Project Forest Moon was my first attempt to really give the setting an aesthetic core, and seeing how often I am refering back to that post it apparently was a very successful one for me. The Empire Strikes Back and Return of the Jedi both defined by inner ideal of fantasy atmosphere with Endor, Bespin, Dagobah, and also Jabba’s Palace. (While I also love the atmosphere in several parts of Mass Effect, those are actually just recapturing that Star Wars magic very well.) Obviously, I also love Morrowind as a main source of idea, but the actual game itself feels much more bland and lifeless than it looks on pictures, just like the other Elder Scrolls games.
But today I somehow ended up listening to some samples of the soundtrack of Nier: Automata (still have not even played the first game) and I really quite like it.
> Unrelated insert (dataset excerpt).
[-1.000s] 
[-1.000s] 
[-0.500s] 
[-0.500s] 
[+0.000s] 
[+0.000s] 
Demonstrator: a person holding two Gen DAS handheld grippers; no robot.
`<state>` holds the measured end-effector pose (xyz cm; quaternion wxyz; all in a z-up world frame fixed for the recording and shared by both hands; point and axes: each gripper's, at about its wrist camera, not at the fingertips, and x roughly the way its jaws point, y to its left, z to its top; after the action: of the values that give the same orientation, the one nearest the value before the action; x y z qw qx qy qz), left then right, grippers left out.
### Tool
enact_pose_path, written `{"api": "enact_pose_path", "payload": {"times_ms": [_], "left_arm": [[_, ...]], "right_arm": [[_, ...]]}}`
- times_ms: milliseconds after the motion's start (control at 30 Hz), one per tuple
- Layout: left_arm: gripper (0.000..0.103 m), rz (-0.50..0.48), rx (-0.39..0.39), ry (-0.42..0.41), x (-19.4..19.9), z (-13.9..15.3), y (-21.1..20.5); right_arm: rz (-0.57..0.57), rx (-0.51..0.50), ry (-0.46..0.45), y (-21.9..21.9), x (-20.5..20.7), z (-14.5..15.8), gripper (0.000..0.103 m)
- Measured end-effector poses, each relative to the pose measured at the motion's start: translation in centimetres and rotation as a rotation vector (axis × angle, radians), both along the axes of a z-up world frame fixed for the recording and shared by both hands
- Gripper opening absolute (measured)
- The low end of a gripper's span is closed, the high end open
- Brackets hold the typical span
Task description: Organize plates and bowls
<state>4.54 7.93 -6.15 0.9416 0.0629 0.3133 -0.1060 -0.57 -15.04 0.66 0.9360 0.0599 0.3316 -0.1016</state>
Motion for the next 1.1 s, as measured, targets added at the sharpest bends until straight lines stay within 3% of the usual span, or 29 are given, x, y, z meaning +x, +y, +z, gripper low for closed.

It really very much reminds me of the music from the last Final Fantasy games, which now actually brings me to todays topic.
I only played Final Fantasy 10 up to and failing at the final boss, finished Final Fantasy 13, played a couple of hours of Final Fantasy 7, which I found very much lacking, and tried out the beginning of Final Fantasy 12. So in the eyes of true fans, I probably don’t actually know shit about real Final Fantasy games. But while I have not seen much of 12 and 13 has some really big problems in the gameplay and story department, from an aesthetic perspective I really like them and 10. Sure, they are cheesy and overly dramatic, and not in a fun camp way, but the visual and aural presentation of the world outside of combat and cringy dialogs is really working for me. It hits that Star Wars nerve and actually does so a bit stronger than even Star Wars.
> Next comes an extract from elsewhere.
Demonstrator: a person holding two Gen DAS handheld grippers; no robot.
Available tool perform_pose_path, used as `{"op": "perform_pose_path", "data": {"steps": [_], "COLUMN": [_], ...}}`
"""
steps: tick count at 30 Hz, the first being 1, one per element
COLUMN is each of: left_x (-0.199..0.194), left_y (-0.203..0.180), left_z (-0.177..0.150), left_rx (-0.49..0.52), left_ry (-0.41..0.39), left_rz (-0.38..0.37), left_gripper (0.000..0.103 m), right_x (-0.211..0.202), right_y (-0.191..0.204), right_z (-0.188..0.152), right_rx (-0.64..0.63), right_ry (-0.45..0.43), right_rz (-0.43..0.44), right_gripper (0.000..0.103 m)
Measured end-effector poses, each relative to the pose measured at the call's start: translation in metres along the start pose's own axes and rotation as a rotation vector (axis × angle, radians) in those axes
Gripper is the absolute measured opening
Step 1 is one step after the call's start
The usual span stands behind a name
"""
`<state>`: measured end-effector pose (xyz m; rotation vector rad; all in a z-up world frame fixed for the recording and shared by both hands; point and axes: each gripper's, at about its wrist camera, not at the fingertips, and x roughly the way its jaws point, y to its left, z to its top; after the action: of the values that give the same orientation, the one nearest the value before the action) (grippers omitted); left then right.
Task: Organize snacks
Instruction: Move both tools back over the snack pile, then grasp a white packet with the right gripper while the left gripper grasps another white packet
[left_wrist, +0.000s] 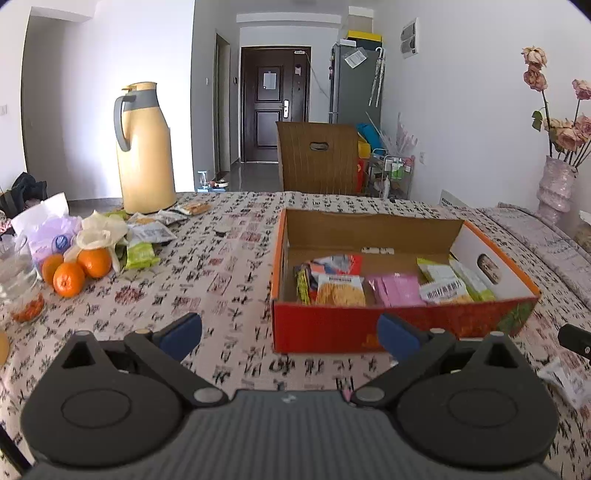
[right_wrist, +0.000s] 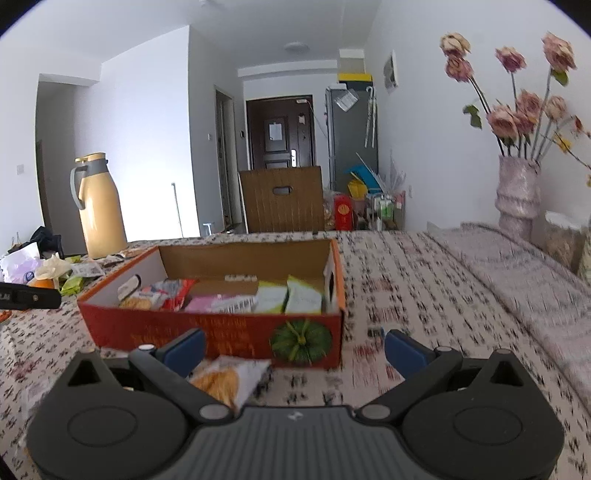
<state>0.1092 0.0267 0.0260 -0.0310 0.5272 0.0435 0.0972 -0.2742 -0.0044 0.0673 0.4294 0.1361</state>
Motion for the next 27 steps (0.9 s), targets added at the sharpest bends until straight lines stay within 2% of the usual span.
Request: {"op": "perform_pose_path", "data": {"steps": [10, 17, 25, 27], "left_x": [-0.009, -0.008, -0.004, -0.004], "left_y": [0.013, 0.011, 0.009, 0.009], "left_z": [-0.028, -0.036, -0.037, -0.037], "left_rx": [-0.044, -0.050, -0.048, -0.045], "left_ry": [0.035, 0.064, 0.087, 0.094], "left_rz": [-0.028, -0.041, -0.034, -0.032], "left_gripper": [0.103, 0.103, 0.103, 0.103], "right_x": [-0.019, -0.026, -0.011, -0.002], "right_y": [-0.015, -0.026, -0.034, -0.036], "right_z": [-0.026, -0.037, -0.038, -0.038], "right_rx": [0.069, 0.078, 0.041, 0.017], "right_ry": [0.034, 0.072, 0.144, 0.178], "right_rz": [-0.027, -0.058, -0.082, -0.081], "right_gripper": [0.103, 0.103, 0.103, 0.098]}}
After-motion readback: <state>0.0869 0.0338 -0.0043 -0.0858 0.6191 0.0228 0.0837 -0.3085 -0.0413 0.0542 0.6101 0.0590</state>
These environments are like 70s Sword & Sorcery art brought to life with light and sound that you can walk around in. The games also manage to create the impressions that these worlds are vast and also almost uninhabited, which is another thing I really like and that you rarely find in contemporary fantasy anymore. Books have huge numbers of characters and countries, while videogames are forced to cram all their content into very dense spaces because of their technical limitations. By not having an open world like The Elder Scrolls, The Witcher 3, or Horizon, Final Fantasy games can show vast landscapes stretching to the horizon that only have to look good from one perspective. But the inherent flaws of the open world videogame concept are a completely different discussion.
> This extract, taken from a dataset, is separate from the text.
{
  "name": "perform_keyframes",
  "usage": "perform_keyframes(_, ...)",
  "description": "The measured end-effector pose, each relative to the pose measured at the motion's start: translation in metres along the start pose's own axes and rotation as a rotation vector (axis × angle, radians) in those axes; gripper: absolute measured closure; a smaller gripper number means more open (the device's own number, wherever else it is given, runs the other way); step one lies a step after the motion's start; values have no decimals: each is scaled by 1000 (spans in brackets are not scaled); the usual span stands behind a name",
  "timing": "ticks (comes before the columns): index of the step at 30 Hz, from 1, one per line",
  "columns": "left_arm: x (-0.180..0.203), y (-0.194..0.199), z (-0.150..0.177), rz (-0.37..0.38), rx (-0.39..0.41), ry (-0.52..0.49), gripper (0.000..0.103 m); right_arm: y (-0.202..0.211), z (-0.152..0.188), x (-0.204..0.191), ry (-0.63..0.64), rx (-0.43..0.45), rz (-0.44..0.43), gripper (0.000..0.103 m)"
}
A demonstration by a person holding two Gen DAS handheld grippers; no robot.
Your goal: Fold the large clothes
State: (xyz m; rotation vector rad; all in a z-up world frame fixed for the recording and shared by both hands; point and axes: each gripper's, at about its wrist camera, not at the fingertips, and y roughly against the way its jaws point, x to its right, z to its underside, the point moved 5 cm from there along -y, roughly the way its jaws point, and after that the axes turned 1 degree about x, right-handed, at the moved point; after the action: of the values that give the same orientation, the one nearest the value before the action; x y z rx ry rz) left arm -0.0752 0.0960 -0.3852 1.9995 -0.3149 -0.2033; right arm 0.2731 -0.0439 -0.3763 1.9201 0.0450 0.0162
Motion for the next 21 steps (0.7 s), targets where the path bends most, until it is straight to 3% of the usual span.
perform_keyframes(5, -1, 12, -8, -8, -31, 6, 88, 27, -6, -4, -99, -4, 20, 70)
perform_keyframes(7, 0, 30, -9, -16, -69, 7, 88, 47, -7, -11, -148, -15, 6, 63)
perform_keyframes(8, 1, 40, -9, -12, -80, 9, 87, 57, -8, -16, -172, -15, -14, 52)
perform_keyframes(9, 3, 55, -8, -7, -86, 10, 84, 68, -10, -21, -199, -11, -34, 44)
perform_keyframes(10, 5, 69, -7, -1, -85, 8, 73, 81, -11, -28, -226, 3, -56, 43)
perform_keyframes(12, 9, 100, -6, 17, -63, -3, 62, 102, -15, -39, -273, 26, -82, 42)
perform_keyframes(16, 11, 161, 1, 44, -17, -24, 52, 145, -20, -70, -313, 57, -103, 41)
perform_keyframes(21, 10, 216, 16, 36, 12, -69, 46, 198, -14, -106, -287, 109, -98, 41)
But another thing I think Final Fantasy gets right is that these worlds don’t feel like they could have been alternative Earths if magic were to replace technology. You can buy them as alien planets on which magic doesn’t exist besides physics but is inherently interwoven with it. Magic doesn’t just express itself in spells, magic items, and demons, but also in the shape of the terrain, the growth of forests, and the anatomy of impossible animals. Which are all things that I’ve consciously decided to have being part of the Ancient Lands, but which in the past I didn’t really feel being part of it. When writing the setting as a readable text, this is something that really needs to be woven into the subtext and the style. A technical listing of the parts that constitute the setting won’t be enough to really make it what I want it to be.